Early Political Writings. 1890 — May 1908

Bande Mataram. September 24, 1907

Free Speech

The Nation to hand has some pertinent observations as to the true meaning of free speech. Its interpretation of free speech clearly shows that we are content with mere shadows and that we exhaust our energies in clamouring for so-called rights and privileges which when analysed prove to be mere shams that cannot at all satisfy people who are in the least serious about them. Unless politics were a mere pastime or a means of making name and fame with us we would have never deluded ourselves with the belief that we possess any political rights and privileges under an alien bureaucracy. The bureaucracy never makes any secret of the fact that its policy will always be to safeguard its own supremacy. Popular rights and such a supremacy go ill together. Right means a power which has some sort of sanction behind it and as a power it can never be tolerated by another power always over-anxious for its existence and supremacy. The power of the state is never afraid of the power of the citizen in free democratic countries because there the objects pursued by both are identical.
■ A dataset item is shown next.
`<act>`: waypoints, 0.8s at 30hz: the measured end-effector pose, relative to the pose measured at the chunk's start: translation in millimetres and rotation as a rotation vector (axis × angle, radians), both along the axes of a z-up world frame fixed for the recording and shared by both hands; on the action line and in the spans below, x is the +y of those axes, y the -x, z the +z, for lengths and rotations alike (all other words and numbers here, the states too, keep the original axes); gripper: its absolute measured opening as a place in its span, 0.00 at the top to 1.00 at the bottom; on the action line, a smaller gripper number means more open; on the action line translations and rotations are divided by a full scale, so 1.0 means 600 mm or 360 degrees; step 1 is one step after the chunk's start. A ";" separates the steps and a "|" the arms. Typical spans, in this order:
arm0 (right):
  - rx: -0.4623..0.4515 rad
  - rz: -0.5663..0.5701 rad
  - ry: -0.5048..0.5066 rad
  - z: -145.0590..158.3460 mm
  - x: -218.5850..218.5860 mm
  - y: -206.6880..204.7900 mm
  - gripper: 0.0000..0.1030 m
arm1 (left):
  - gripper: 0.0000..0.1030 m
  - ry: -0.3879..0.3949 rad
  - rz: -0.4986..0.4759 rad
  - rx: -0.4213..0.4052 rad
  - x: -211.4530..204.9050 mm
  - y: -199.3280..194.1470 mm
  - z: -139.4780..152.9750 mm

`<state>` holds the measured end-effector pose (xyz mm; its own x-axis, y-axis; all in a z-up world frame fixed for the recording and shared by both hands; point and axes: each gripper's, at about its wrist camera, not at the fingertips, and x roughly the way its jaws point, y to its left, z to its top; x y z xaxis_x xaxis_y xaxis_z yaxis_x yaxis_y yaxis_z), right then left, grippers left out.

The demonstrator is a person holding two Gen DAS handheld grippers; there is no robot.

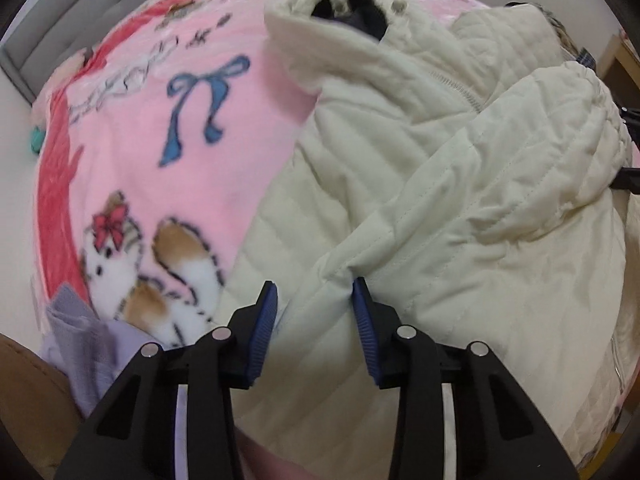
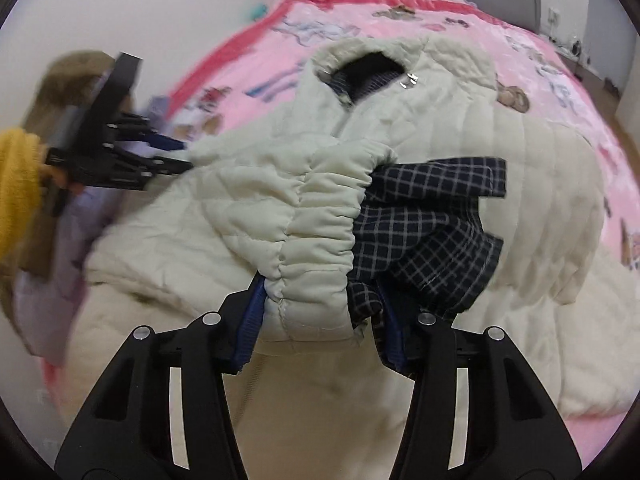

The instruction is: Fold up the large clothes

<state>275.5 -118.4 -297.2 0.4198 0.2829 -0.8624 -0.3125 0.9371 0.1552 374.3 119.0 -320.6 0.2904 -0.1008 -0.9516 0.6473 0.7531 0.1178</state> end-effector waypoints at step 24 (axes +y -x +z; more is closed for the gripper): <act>-0.0615 0.0555 0.0770 -0.019 0.071 0.150 0.19 | 0.14 -0.0147 0.0515 -0.0459 0.093 0.376 -0.007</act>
<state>185.4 -76.1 -308.9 0.6757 0.0795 -0.7329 -0.5558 0.7081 -0.4356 148.6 174.5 -324.9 0.5482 0.1207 -0.8276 0.3104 0.8895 0.3353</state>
But this cannot be the case in a subject country where the so-called state interferes for its own benefit or the pretended benefit of the people under its assumed tutelage. But no people with any pretension to self-respect and intelligence can consent to be dictated to by a small governing body whether foreign or of the country as to what conduces to their real interests. This is where the necessity of free speech comes as an essential requisite for promoting and guarding the true well-being of the people. Free speech should therefore be not only an unfettered expression of the ideas of the people as to what alone will do them good but should also be recognised as a force by the executive body. The Nation explains the true meaning of free speech in the following words: –

“Free speech in any liberal and statesmanlike sense of the term means something more than the right of a subject people to perorate in vain in a free Press, to hold public meetings, and to record its hopeless aspirations at unrecognised congresses. It means, if we are sincere, the provision of facilities for the focusing and expression of public opinion.”

Judged by this standard our crying in the wilderness with the full risk of being run in whenever the bureaucracy chooses is only aimless and dangerous prattle.